Mine was the incident where I cried to keep my mother from leaving me when she took me to my Sunday School class right after my younger sister was born. I was three and a half. She stayed but was embarrassed, later told my father, and I was humiliated by the punishment. Something in my little psyche resolved at that moment not to cry, and for 40 years the hard shell I manufactured honored that resolve.

But the wall grows taller under us and the danger of falling increases. We’re so busy hardening our shell that we do not notice. Then one day perhaps we look down and are amazed. And the wall continues to grow taller.

This wall and the falling off it represents the crisis whereby the new being is hatched out.

 

Important Dream Revelations

I continued eager to find ways to tell people of the miracle that awaited their permission.  But I was always cognizant of my family’s directive against forcing myself on folks.

Some dreams came during this time to help me see that I wasn’t yet ready to give people the good news that had come to me. Several had to do with teaching. The old inadequacy dreams: I had a teaching job but couldn’t find my room; I was employed at a new school but couldn’t get there on time; I was in my classroom but had not made adequate preparations.

One had me with a friend who has chronic back problems. I touched is back and he took my arm. We tried to help each other up a long flight of stairs to my classroom. I realized I needed a great deal more help that he did.

The most exhausting dream was one in which I was assisting a medical doctor with his patients, listening carefully to their complaints and advising the doctor on what should be done for them. Suddenly I became totally confused, unable to comprehend the patient or remember the complaint of think of a proper remedy. I knew I was in no way ready to help others.

Perhaps one of the most revealing dreams was the one where I was in the sanctuary of my church. Something exciting seemed about to happen. Suddenly I was catapulted out the roof and sat atop one of the walls to observe the festivities below. As I studied that dream the idea came to me that maybe I would not be able to use the church  as a vehicle for spreading the word of my transformation.

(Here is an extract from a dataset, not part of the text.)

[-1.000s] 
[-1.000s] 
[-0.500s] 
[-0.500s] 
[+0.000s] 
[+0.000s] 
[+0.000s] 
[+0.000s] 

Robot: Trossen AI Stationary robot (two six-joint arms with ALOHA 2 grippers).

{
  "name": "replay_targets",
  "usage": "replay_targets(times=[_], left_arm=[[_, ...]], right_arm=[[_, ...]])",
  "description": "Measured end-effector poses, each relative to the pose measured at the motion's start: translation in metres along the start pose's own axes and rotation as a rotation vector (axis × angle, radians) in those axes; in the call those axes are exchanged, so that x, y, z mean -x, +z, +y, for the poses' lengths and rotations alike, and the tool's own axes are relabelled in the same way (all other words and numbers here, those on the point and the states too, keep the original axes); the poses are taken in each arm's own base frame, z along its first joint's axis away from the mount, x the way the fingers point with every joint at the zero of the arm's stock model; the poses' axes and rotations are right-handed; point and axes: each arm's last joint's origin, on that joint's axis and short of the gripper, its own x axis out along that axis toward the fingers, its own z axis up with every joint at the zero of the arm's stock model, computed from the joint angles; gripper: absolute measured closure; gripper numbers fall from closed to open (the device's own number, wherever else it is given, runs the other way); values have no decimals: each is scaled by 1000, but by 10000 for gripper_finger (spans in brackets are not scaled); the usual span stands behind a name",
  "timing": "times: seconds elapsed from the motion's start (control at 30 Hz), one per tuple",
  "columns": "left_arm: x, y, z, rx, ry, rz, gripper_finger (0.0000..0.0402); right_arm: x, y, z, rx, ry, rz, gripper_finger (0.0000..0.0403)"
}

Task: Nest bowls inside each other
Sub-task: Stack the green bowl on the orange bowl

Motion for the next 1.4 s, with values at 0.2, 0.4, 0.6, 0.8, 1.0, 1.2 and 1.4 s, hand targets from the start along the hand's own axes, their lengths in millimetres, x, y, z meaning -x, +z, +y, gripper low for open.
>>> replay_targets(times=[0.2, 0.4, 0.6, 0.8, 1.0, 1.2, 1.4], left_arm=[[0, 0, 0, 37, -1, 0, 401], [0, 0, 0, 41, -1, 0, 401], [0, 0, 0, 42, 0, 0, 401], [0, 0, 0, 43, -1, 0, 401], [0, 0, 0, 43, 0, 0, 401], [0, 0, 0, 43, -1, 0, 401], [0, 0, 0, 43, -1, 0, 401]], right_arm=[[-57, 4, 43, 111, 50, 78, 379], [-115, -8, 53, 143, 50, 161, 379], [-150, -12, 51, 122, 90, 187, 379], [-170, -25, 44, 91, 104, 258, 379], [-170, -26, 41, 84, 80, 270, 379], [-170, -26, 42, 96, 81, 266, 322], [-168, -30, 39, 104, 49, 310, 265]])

I pondered my dreams and wondered what would be my vehicle. Then I found myself thinking of people I knew who were in crisis. I decided rather than call or go to see them, I would write to them a summary of my experience and encourage them to dialogue with their Inner Wisdom. Some called or wrote to thank me for my concern. Some I never heard from. None asked me for more information. I decided at least I had planted a seed.

The Unexpected Crisis

My husband met me at the airport as I was arriving home from a meeting out of state. As soon as I saw him, the tears I had been holding back with all my might for hours were released and I began sobbing in his arms.

“What in the world is the matter?”

“I don’t know.”

“What happened at the meeting to upset you?”

“Nothing. Nothing at all. I kept thinking on the way home that maybe something terrible had happened to you or one of the boys.”

“No, we’re all fine. Or at least I think so. Robert is still on his Boy Scout camping trip. He’ll be home tomorrow. But I haven’t had word of any problem. Now just relax and I’ll put in a call to check on the troop.”

“Okay,” I said, still shaking with sobs.
“Now, you know no news is good news, right?”

“Right,” I said, still sobbing.

“Well, let’s get your bags and go home.”

All the hour’s drive home I sniffled and wept, trying my best to stop. We reached home and the phone call was made. All was well in the scout troop.

And still I wept. I was frightened, more frightened than I’d ever been in my life. I had no idea what caused the tears but I couldn’t stop them. Through the night and the next day the tears continued. I believed I needed tranquilizers or other drugs, but a little thought in the back of my head told me that I would be all right only if I didn’t take any drugs. A therapist friend diagnosed the situation as a crisis and said I would get through it if I didn’t thwart the process with drugs or alcohol.
Sometime during the next day I was moved to ask all my family members to gather because I had something important to tell them. I call that now my Great Confession.